Human Science Happy Hours: Working with Cambodians and Their Doctors

*Hope to see you in number
*

*at our next Human Sciences Happy Hour ! *

* 6pm – Baitong Restaurant*

*(7 st 360, near Beung Keng Kang market)*

- * On Wednesday 13 January 2010*

*Ing-Britt Trankell* *& Jan Ovesen*

*Working with Cambodians and their doctors*

The title of our presentation refers both to the research in medical
anthropology that we have been conducting over the past several years, and
to the title of our book, *Cambodians and Their Doctors*, that is now being
published. In our research, which is based on observations and interviews in
the field as well as archival studies, we have traced the articulation of
the two parallel 'medical systems' existing in Cambodia: The system of
modern medicine, first introduced by the French at the beginning of the
twentieth century, and the indigenous Khmer health cosmology and associated
healing practices. The application of these two systems has necessarily been
moulded by contemporary, colonial and post-colonial, political scenarios,
not least during the Pol Pot regime and its aftermath. In the presentation
we will also touch on the process of transforming field research experiences
into a piece of academic writing.

*Ing-Britt Trankell* is associate professor of Cultural Anthropology at
Uppsala University, Sweden. She has done field research in Northern
Thailand, Laos and, since 1995, in Cambodia. Her main research interests are
the anthropology of food, medicine and subsistence economy. Publications
include *Cooking, Care and Domestication. A Culinary Ethnography of the Tai
Yong, Northern Thailand* (Uppsala 1995), *On the Road in Laos* (Uppsala
1993), *Facets of Power and Its Limitations. Political Culture in Southeast
Asia* (editor, with Laura Summers, Uppsala 1998), and *Cambodians and Their
Doctors. A Medical Anthropology of Colonial and Post-Colonial
Cambodia*(co-author, with Jan Ovesen, Copenhagen 2010).

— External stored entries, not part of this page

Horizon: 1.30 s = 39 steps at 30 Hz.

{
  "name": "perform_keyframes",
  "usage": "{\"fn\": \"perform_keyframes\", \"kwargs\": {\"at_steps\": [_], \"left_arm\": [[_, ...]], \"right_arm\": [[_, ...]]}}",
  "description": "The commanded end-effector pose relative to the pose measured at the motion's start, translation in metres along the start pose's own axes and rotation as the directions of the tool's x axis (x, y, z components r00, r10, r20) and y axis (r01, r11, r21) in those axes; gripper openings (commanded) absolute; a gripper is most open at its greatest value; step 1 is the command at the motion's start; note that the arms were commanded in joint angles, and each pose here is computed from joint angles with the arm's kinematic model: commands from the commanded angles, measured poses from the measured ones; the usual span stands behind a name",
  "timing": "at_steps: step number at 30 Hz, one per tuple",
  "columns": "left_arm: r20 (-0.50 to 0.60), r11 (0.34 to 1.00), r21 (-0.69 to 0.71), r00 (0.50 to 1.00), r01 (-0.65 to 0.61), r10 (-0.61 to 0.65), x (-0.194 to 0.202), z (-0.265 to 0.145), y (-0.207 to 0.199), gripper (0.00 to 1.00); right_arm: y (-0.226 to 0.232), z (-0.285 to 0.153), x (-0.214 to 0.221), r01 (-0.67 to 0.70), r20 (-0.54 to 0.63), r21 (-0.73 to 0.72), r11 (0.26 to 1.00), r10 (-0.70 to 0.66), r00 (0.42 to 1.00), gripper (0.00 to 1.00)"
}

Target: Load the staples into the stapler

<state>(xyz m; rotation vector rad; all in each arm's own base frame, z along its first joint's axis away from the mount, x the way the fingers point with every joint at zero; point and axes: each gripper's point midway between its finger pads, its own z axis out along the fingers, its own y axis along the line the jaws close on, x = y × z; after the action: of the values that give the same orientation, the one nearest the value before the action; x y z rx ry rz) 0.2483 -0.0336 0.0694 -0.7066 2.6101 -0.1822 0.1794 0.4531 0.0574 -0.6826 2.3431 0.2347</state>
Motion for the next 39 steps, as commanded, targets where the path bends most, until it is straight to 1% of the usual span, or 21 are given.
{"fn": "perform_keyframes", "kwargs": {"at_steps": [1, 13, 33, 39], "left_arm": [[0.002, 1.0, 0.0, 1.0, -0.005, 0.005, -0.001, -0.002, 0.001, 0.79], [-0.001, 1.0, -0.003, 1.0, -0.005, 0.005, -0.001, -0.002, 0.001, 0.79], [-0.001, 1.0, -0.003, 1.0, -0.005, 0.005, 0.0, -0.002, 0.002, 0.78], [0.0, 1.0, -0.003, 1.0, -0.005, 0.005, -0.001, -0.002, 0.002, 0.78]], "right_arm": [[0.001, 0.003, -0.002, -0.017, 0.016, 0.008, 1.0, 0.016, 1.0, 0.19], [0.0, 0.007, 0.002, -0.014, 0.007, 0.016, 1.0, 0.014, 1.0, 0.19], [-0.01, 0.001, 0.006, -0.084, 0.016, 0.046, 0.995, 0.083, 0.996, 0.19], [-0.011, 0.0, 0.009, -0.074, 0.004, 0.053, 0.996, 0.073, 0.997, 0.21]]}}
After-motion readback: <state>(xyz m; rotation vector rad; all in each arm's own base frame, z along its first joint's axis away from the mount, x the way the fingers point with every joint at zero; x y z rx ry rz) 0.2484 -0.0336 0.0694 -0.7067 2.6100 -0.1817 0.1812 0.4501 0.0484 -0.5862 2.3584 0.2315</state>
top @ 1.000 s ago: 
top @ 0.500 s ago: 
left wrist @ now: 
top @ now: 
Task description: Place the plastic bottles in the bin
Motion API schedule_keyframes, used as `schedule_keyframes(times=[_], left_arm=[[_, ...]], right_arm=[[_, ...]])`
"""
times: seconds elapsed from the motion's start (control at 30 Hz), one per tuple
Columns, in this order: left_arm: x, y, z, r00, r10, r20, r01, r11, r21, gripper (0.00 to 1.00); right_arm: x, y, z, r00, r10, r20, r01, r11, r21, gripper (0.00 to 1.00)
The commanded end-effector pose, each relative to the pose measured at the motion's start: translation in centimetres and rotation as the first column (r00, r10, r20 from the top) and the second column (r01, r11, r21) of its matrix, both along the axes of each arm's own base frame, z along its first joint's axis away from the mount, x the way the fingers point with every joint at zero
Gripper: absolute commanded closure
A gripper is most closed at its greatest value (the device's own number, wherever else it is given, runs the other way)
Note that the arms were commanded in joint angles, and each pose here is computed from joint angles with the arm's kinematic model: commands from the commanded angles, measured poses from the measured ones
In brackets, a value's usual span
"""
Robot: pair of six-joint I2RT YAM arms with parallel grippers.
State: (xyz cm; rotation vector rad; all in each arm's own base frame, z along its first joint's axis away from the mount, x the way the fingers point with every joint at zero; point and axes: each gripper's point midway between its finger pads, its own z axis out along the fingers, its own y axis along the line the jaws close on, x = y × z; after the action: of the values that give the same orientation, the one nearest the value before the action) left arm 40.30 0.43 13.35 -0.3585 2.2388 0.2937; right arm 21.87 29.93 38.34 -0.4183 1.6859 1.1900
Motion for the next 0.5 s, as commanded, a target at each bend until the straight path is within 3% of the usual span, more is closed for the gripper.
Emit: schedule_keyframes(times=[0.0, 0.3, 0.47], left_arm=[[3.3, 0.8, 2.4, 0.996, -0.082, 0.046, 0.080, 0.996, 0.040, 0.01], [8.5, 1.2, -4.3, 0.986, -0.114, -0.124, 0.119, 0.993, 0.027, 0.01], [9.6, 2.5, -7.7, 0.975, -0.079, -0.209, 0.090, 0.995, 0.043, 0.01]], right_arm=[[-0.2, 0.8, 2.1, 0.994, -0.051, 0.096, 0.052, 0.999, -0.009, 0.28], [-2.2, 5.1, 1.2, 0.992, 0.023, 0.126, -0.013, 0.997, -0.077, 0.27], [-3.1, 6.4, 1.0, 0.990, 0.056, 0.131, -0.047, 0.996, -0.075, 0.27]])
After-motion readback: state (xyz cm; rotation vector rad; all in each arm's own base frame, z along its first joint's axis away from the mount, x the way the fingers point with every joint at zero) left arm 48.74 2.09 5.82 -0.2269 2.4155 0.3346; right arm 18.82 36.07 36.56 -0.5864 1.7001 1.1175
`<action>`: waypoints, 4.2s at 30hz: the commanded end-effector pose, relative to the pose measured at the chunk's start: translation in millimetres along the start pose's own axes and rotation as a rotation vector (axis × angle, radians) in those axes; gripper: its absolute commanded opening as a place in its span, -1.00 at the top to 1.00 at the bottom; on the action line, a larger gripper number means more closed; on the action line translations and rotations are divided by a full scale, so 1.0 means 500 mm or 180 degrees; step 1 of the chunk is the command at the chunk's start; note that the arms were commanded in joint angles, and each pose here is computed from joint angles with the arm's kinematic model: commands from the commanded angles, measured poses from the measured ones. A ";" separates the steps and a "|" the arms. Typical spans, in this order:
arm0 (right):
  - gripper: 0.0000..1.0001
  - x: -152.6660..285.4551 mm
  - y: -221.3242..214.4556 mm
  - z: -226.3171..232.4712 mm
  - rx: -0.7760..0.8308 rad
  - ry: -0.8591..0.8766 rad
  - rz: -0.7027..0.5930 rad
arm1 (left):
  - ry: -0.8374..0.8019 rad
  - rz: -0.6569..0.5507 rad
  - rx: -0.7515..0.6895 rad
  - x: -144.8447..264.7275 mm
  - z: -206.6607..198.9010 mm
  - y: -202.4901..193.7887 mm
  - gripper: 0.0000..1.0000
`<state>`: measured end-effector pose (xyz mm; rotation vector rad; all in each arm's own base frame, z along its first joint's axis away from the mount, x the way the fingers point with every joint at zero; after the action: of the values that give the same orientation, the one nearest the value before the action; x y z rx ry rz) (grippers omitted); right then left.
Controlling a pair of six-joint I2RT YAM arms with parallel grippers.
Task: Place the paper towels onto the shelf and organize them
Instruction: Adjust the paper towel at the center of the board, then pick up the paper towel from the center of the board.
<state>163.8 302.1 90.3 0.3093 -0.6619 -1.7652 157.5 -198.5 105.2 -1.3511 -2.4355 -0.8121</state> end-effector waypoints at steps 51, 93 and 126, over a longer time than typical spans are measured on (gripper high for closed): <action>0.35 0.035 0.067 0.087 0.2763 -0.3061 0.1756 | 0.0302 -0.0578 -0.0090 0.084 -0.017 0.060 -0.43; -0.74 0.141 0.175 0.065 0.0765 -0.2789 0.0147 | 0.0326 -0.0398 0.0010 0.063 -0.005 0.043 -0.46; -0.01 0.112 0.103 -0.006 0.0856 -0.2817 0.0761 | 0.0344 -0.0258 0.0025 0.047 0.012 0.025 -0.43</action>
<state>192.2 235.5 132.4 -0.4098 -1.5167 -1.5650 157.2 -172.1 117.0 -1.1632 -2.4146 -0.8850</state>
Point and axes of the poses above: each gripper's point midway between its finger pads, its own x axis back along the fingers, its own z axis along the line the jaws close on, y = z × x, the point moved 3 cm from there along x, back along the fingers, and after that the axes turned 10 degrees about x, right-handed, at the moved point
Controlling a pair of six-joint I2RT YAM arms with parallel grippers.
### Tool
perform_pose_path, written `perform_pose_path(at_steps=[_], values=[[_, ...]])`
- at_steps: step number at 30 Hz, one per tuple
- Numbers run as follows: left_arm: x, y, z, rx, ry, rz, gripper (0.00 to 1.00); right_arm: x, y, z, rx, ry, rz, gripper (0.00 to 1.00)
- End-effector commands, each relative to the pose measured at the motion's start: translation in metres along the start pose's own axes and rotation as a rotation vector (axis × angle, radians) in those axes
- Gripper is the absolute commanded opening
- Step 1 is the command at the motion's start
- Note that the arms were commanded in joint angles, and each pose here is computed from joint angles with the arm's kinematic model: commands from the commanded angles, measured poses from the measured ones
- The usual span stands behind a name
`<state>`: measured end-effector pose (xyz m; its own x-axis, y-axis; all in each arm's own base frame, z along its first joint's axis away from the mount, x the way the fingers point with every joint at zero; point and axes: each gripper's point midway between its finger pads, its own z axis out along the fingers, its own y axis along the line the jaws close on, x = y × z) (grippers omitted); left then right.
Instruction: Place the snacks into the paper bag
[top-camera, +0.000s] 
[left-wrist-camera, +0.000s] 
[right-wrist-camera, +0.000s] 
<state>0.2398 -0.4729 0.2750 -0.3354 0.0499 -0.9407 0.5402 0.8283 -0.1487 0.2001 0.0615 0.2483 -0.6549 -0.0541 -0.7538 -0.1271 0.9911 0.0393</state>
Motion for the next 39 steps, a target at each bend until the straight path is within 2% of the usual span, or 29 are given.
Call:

*Jan Ovesen* is associate professor of Cultural Anthropology at Uppsala
University, Sweden. He did research in Afghanistan in the 1970s and in
Burkina Faso in the 1980s before switching to Mainland Southeast Asia, where
he did anthropological consultancies for infrastructural development
projects in Laos and, from 1995 onwards, academic research in Cambodia.
Research interests include ethnicity and political economy. He has authored
several articles and chapters on Laos and Cambodia and, most recently, the
monograph *Cambodians and Their Doctors. A Medical Anthropology of Colonial
and Post-Colonial Cambodia* (co-author Ing-Britt Trankell, Copenhagen 2010).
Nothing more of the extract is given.